• Aim of the exercise:
Find each line below where the word "left" occurs, and copy it.

• Data for this exercise:

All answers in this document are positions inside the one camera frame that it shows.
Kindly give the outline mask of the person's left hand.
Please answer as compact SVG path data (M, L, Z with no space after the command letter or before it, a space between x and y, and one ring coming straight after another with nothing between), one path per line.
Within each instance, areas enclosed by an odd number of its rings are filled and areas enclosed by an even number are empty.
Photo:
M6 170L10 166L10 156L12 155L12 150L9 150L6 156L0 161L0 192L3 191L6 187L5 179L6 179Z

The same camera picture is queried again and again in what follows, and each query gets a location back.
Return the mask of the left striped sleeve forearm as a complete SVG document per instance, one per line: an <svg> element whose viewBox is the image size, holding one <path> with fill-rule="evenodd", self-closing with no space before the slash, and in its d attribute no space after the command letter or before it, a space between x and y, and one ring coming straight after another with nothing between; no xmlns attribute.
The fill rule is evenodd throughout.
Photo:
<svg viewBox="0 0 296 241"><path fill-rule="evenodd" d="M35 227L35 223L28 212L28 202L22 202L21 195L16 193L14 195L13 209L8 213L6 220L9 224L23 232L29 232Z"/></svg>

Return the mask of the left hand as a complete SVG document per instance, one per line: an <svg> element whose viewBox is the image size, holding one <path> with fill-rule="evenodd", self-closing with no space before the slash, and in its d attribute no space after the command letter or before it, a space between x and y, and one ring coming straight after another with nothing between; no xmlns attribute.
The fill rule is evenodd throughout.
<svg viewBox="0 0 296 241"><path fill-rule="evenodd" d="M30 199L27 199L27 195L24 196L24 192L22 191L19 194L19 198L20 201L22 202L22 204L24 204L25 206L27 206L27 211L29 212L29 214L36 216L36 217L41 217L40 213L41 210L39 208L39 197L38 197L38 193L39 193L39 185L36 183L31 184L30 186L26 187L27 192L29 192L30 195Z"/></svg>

• Expected answer:
Kindly give the outline mask of the person's left hand.
Return the mask of the left striped sleeve forearm as a complete SVG document per instance, one per line: an <svg> element whose viewBox is the image size, holding one <path> with fill-rule="evenodd", self-closing with no space before the slash, and in its d attribute no space after the command letter or before it, a space between x and y, and one ring coming straight after another with nothing between; no xmlns attribute.
Return the mask of the left hand as a complete SVG document per instance, one per line: an <svg> element whose viewBox is the image size, holding one <path> with fill-rule="evenodd", self-closing with no space before the slash, and in its d attribute no space after the command letter or before it, a space between x and y, and one ring coming straight after another with nothing between; no xmlns attribute.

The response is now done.